PROMPT. Transcribe, word for word and without additions, each line below from the one containing "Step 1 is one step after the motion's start" through the one containing "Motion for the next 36", both ends included.

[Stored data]
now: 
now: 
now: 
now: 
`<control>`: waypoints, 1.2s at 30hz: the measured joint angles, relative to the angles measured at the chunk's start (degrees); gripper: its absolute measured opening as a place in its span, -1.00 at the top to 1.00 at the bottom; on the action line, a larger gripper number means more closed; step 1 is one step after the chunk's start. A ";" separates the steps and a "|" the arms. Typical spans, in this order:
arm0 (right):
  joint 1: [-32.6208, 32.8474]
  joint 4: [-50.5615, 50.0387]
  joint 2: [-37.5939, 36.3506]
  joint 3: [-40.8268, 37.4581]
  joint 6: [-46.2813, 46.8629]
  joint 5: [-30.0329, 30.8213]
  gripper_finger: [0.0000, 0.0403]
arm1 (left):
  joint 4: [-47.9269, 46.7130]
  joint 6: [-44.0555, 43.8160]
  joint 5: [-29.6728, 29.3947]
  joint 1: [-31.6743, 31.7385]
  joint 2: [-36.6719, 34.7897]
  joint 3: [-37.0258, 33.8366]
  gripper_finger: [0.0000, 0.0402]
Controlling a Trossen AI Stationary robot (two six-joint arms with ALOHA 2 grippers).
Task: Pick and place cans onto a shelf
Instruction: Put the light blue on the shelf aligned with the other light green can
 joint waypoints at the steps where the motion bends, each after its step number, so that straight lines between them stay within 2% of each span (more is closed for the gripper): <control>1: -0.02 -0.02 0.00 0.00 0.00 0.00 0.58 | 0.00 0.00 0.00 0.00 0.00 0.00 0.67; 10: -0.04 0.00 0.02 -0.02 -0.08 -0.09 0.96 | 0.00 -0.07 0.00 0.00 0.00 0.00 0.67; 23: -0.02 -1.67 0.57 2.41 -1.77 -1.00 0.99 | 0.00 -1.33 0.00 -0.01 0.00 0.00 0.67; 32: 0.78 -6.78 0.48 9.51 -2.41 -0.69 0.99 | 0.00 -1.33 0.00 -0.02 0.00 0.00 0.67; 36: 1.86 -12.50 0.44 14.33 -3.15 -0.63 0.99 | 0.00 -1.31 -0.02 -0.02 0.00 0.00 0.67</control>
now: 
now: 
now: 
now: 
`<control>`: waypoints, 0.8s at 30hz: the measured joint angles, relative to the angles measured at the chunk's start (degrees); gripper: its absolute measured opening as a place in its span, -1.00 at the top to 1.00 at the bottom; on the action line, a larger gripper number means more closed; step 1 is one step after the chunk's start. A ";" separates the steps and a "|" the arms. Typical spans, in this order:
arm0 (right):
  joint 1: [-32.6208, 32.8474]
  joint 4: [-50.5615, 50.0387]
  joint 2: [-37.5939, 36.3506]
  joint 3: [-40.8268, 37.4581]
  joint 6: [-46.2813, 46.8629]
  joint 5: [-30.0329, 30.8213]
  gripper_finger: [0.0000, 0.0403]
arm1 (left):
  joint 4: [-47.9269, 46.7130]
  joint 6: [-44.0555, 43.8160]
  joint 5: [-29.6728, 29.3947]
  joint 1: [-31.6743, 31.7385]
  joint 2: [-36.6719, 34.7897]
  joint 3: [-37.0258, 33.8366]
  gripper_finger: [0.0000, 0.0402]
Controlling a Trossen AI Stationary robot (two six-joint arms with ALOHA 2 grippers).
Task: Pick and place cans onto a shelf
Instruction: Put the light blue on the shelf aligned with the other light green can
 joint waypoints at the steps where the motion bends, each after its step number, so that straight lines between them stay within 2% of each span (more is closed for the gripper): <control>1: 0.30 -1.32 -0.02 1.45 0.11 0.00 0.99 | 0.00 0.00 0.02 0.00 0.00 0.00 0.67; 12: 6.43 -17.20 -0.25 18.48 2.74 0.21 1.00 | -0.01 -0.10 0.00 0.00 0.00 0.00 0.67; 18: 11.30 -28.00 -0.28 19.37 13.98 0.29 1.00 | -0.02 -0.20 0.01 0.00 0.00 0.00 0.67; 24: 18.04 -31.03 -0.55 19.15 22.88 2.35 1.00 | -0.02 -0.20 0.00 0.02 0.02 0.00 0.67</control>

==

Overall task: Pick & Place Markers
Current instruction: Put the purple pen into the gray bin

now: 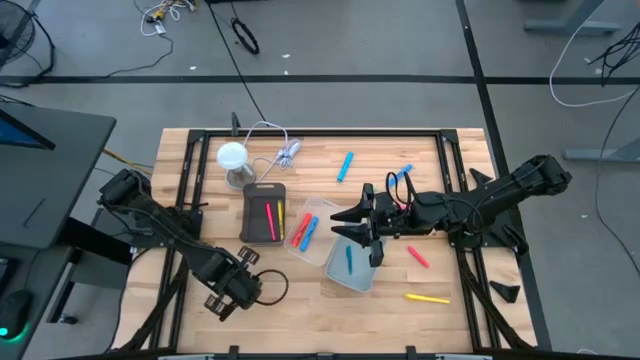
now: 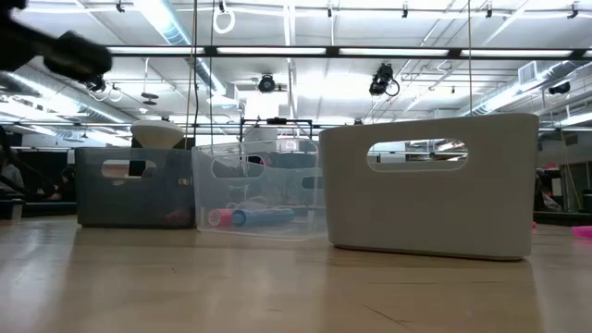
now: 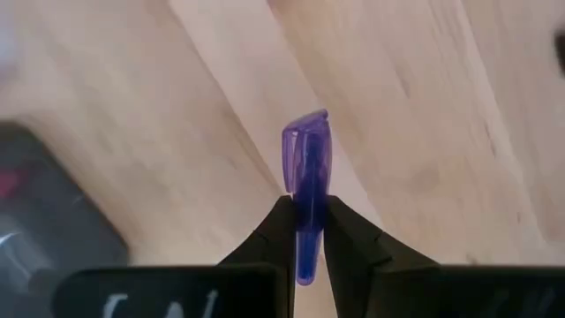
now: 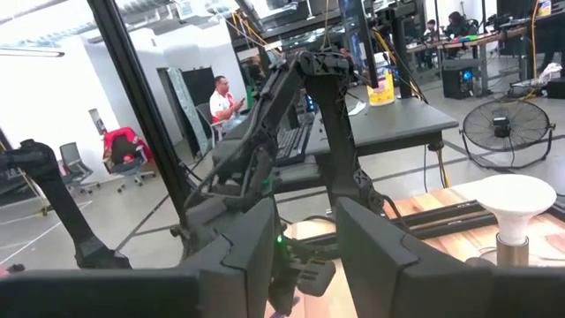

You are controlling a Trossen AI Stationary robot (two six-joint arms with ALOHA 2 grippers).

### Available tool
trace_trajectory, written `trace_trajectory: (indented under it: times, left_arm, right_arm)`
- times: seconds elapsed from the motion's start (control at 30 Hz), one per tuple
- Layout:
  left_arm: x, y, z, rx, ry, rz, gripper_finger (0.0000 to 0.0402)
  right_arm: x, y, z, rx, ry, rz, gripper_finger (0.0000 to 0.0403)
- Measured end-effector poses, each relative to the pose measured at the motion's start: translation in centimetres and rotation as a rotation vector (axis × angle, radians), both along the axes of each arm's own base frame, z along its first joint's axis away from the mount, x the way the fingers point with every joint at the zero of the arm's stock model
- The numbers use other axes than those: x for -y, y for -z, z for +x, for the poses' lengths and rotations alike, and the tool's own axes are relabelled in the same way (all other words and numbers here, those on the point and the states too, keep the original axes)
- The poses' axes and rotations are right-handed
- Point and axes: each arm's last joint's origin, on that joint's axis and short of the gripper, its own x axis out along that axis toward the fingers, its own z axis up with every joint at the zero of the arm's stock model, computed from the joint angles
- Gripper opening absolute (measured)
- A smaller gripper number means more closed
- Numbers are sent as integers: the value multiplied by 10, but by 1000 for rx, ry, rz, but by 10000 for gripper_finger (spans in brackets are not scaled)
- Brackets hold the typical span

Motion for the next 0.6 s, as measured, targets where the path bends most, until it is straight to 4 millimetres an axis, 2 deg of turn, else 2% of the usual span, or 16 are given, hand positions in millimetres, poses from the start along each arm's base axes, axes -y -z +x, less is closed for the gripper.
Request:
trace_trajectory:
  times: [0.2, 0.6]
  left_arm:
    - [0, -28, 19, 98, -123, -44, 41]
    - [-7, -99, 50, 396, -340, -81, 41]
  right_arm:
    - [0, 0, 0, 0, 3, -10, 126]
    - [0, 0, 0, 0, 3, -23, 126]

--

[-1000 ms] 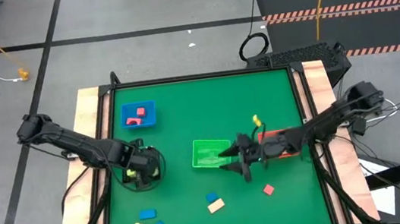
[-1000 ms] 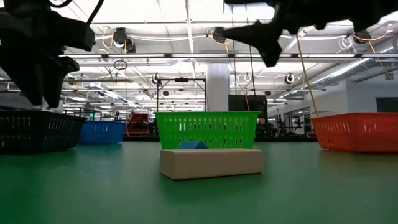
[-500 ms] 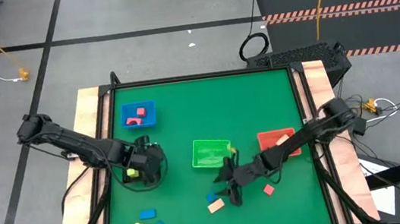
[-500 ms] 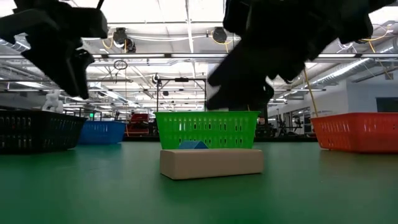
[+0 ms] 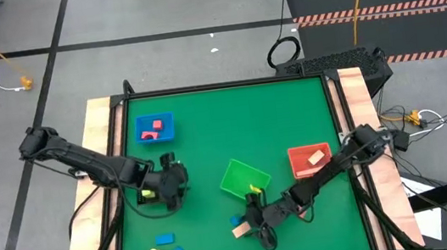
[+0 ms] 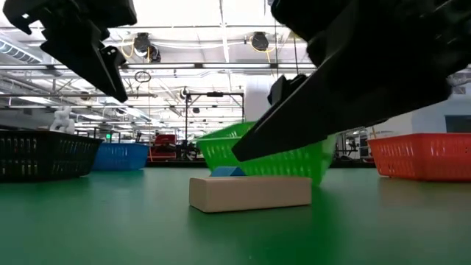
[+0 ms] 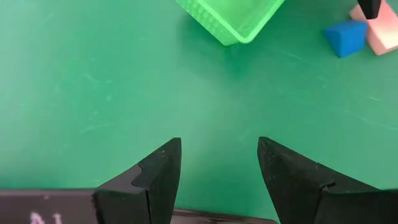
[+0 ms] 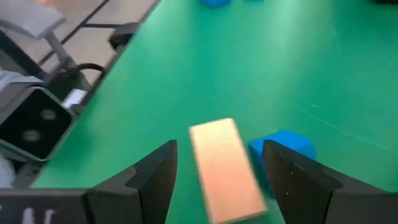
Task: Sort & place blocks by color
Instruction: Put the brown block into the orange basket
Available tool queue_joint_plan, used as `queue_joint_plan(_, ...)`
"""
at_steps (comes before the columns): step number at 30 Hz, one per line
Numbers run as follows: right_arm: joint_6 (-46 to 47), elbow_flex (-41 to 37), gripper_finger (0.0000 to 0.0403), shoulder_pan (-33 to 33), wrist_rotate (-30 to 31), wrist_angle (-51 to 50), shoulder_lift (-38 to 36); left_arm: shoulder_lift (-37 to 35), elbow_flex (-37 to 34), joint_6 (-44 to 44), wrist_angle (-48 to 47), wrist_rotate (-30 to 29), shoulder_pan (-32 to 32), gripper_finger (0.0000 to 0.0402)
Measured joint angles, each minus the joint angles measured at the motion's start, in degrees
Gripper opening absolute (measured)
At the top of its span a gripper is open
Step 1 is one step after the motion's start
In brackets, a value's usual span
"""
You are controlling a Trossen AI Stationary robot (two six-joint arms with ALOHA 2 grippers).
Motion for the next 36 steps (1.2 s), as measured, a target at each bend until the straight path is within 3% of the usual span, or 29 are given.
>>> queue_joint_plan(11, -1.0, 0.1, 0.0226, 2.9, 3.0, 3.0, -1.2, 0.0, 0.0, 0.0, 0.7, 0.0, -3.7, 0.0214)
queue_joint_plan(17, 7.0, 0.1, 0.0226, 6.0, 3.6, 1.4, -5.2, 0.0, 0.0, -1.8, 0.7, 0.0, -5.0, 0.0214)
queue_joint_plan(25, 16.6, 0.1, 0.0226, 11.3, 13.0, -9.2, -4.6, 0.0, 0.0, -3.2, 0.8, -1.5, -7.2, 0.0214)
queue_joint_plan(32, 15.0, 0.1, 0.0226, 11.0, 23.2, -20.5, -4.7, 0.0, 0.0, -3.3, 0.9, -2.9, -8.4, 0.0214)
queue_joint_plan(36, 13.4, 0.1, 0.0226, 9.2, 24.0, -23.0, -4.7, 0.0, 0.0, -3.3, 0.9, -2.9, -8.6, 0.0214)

SOLUTION FOR THIS EXERCISE.
Step 1 is one step after the motion's start
In brackets, a value's usual span
"""
You are controlling a Trossen AI Stationary robot (two six-joint arms with ALOHA 2 grippers).
Motion for the next 36 steps (1.2 s), as measured, a target at each bend until the straight path is within 3% of the usual span, or 29 are given.

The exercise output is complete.